I have seen AI-based solutions absolutely nail 70% of a problem space with a single talented engineer, some glue code and some cloud APIs in a few days. Just 10 years ago, an expert would have forecasted the need for a team of 100 engineers and a decade of work. This is nothing short of amazing in terms of capacity amplification and very much fuels the hype and the investment craze.
But it also has this amazing property of hiding the fact that that 30% of the solution space is effectively uncovered and behaving VERY differently from the first 70%(Dimitri wrote about this as well, although he goes in a different direction with it).
We don’t really know how to work with these systems and, more importantly, we don’t know how to forecast how much effort will need to go into covering that 30% when that 70% took so little effort. Even the technically initiated have trouble forecasting the effort to bridge these gaps and I feel that a LOT of AI startups will die trying to bridging that gap. My fears is that a lot of lessons learned will die with them.
System 2 blindness
Which leads me to the crux of the matter for me: the current batch of LLMs spend a fixed amount of computation for each token they produce. Unless this amount of compute is enormous (which we know can’t happen because of silicon scaling issues thus power issues), this fact alone tells you that LLMs can’t be smart enough to provide solutions that automatically bridge the 30% gap because they don’t know how to spend more time thinking on something.
Yann Lecun does a very good job explaining why that’s a problem.
When we think about something, there are things that come naturally and there are things that take time and thought and effort.
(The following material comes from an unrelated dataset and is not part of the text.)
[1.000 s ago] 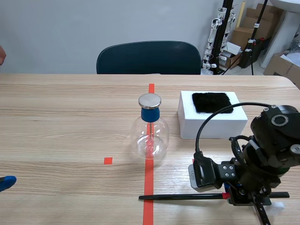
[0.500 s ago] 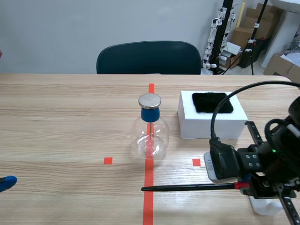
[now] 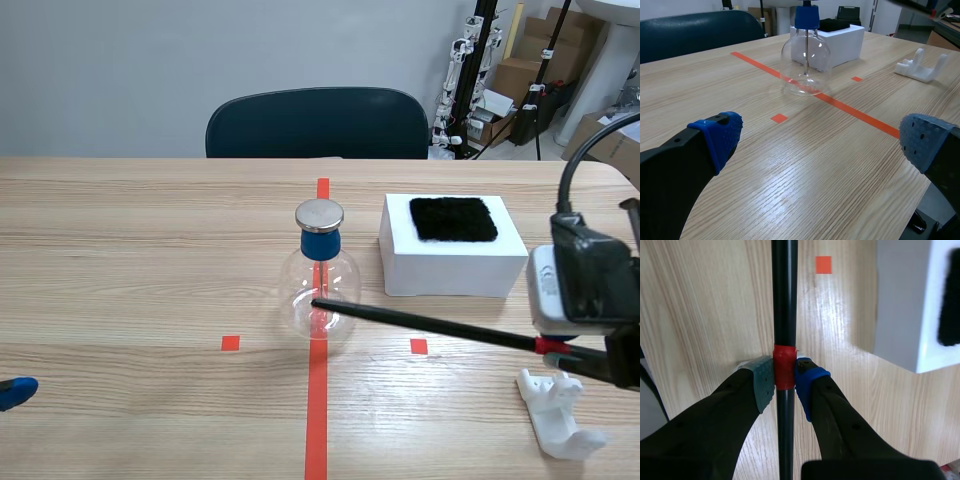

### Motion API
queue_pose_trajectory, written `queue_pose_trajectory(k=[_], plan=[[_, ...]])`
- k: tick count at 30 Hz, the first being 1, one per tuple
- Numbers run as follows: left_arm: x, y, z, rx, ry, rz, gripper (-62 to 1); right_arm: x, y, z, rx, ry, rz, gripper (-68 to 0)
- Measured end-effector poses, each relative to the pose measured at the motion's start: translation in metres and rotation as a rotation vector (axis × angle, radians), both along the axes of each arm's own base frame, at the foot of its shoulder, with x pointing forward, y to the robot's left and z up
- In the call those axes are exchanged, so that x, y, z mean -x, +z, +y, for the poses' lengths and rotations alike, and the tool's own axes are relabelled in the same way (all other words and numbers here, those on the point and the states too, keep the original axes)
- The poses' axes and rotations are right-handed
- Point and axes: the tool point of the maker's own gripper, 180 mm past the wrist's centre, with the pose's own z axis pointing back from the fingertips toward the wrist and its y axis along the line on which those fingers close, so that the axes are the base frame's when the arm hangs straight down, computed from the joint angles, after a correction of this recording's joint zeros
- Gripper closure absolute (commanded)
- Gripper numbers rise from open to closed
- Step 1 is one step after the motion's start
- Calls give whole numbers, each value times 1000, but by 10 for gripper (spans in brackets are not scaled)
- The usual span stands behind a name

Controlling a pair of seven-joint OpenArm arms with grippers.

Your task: Do the electroscope experiment. pick up the black charging rod

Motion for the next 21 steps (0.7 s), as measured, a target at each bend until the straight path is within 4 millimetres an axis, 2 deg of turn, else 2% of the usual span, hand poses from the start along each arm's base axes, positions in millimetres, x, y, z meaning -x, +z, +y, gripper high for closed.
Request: queue_pose_trajectory(k=[5, 10, 15, 18, 21], plan=[[-1, 0, 0, 0, 0, -2, -623, -11, 15, -3, -58, 20, -157, -2], [-1, 1, 0, 1, 0, -3, -623, -24, 32, 9, -91, 33, -421, -2], [-1, 1, 0, 3, 0, -5, -623, -23, 48, 26, -103, 90, -592, -2], [-1, 1, 0, 4, 0, -7, -623, -21, 64, 37, -144, 112, -704, -2], [-1, 2, 0, 6, 0, -8, -623, -18, 72, 42, -184, 93, -763, -2]])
LLMs can’t do both. They are effectively vibe machines which are generally terrible at operating within constraints. Ask it to book a flight from city A and city B and without appropriate supervision it might have you land after your coincidence takes off, or in a different airport altogether!
Everyone is talking about how we’ll have AGI in a decade but that feels to me like the promise of nuclear fusion being 10 years away for the last 50. Endless funding opportunities if it’s just around the corner but we never need to show it working.
Personally, I feel that scale alone can’t solve this problem and we need different architectures, but the siren song of “just add more dimensions to the embeddings, more attention heads, more context and more layers” is just so appealing and “in context learning” such a crutch that separating the wheat from the chaff in this space feels challenging.
Buildout
In her book Technological Revolutions and Financial Capital, Carlota Perez highlights a lifecycle of technological revolutions (see this great post about it by Ben Thomson that goes into more details). One important part of her model is that cycles overlap and the collapse of the frenzy stage leaves excess capacity in the form of infrastructure buildout that finds itself beyond capacity.
For the .com crash, the extra buildout was networking equipment. Enron and WorldCom imploded and Cisco shed most of its stock value
Doesn’t that remind you of something? Ah yes, NVidia stock today
Everyone is racing to build and deploy AI accelerators in datacenters. Sometimes they are even taking over the buildout and the excess capacity left over by the implosion of cryptocurrencies ventures that went belly up. That feels like a very good thing to me as that that kind of compute seems more useful.
The networking buildout of the end of the 90’s gave us the interconnectivity infrastructure on top of which today’s modern world and tech economy is based on.
I don’t know what the compute buildout of the bursting GenAI bubble will bring but if it’s anything like these last 20 years it will be very interesting to watch.